Coursera

Ungraded Lab: Using more sophisticated images with Convolutional Neural Networks

In Course 1 of this specialization, you saw how to use a CNN to make your recognition of computer generated images of horses and humans more efficient. In this lesson, you’ll take that to the next level: building a model to classify real images of cats and dogs. Like the horses and humans dataset, real-world images also come in different shapes, aspect ratios, etc. and you will need to take this into account when preparing your data.

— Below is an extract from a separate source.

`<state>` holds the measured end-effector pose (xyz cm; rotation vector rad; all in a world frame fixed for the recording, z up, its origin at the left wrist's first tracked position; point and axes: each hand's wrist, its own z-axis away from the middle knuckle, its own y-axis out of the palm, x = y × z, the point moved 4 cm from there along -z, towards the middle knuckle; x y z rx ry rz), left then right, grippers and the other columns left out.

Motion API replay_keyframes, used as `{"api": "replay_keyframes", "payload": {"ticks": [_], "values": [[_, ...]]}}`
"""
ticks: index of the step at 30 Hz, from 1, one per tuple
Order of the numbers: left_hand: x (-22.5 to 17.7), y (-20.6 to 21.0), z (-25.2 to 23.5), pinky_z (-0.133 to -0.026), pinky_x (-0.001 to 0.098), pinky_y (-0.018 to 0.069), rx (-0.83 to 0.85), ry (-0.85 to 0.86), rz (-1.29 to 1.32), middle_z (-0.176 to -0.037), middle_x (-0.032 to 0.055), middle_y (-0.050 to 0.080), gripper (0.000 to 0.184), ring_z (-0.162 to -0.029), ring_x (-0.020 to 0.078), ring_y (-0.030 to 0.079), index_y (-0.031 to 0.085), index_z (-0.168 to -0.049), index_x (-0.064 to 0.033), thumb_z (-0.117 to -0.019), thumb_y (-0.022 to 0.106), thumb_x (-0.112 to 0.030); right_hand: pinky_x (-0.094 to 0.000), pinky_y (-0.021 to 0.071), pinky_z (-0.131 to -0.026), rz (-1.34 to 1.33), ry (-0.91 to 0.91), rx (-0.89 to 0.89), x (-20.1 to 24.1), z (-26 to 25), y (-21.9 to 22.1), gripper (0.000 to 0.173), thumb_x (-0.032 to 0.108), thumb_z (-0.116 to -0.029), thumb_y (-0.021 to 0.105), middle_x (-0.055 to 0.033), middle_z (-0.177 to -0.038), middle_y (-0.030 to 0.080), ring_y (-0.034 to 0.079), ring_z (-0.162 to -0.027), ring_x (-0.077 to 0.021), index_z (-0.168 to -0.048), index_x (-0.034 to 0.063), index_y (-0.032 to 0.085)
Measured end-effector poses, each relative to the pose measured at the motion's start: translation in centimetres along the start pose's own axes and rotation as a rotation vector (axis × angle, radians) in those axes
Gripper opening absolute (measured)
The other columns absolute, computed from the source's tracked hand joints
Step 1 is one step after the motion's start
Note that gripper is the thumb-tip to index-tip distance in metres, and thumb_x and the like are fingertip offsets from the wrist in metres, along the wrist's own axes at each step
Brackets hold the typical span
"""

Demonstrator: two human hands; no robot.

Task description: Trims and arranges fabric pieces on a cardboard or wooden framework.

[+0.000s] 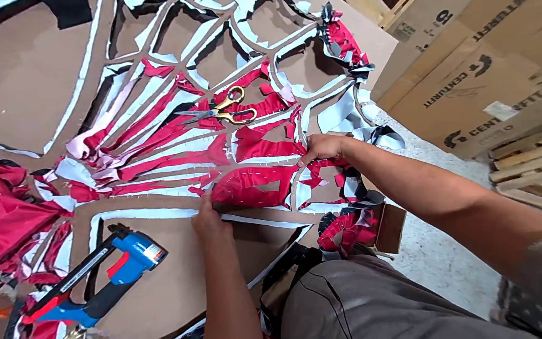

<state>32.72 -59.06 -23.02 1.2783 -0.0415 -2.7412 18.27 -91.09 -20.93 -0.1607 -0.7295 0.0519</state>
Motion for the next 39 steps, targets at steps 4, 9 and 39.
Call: {"api": "replay_keyframes", "payload": {"ticks": [4, 9, 39], "values": [[0.3, -0.5, 1.2, -0.104, 0.0496, 0.053, 0.244, -0.085, 0.123, -0.132, 0.0063, 0.065, 0.043, -0.124, 0.0216, 0.062, 0.056, -0.139, -0.014, -0.106, 0.053, -0.041, -0.0405, 0.0598, -0.087, -0.011, -0.011, 0.026, 0.0, 0.0, -0.4, 0.051, 0.015, -0.0806, 0.086, -0.0103, -0.103, 0.073, 0.072, -0.092, -0.0179, -0.123, 0.0023, 0.062], [0.0, -0.4, 1.2, -0.096, 0.0523, 0.0564, 0.216, -0.201, 0.153, -0.121, 0.0112, 0.069, 0.034, -0.114, 0.0254, 0.067, 0.059, -0.131, -0.0078, -0.0988, 0.064, -0.017, -0.0397, 0.0608, -0.084, -0.045, 0.01, 0.047, 0.9, 0.7, -0.4, 0.049, 0.013, -0.0809, 0.085, -0.011, -0.102, 0.073, 0.072, -0.089, -0.0185, -0.123, 0.0024, 0.062], [2.1, 1.6, 4.5, -0.085, 0.0513, 0.0557, -0.164, 0.017, -0.24, -0.104, 0.0184, 0.069, 0.046, -0.098, 0.0294, 0.066, 0.066, -0.108, 0.005, -0.0822, 0.087, -0.025, -0.048, 0.0571, -0.087, 0.285, 0.095, 0.042, 3.1, 3.3, -1.4, 0.051, 0.035, -0.0863, 0.083, -0.0135, -0.1, 0.072, 0.07, -0.091, -0.0229, -0.121, 0.0015, 0.066]]}}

In this lab, you will first review how to build CNNs, prepare your data with ImageDataGenerator and examine your results. You’ll follow these steps:

Explore the example data of Dogs vs. Cats
Build and train a neural network to classify between the two pets
Evaluate the training and validation accuracy

You will build upon your results here in the next labs so you can improve it, particularly in avoiding overfitting. Let’s begin!

IMPORTANT NOTE: This notebook is designed to run as a Colab. Running it on your local machine might result in some of the code blocks throwing errors.

Download and Inspect the Dataset

You will start by downloading the dataset. This is a .zip of 2,000 JPG pictures of cats and dogs. It is a subset of the “Dogs vs. Cats” dataset available on Kaggle, which contains 25,000 images. You will only use 2,000 of the full dataset to decrease training time for educational purposes.

!wget --no-check-certificate https://storage.googleapis.com/mledu-datasets/cats_and_dogs_filtered.zip

You will then extract it to the current directory.

import zipfile

# Unzip the archive
local_zip = './cats_and_dogs_filtered.zip'
zip_ref = zipfile.ZipFile(local_zip, 'r')
zip_ref.extractall()

zip_ref.close()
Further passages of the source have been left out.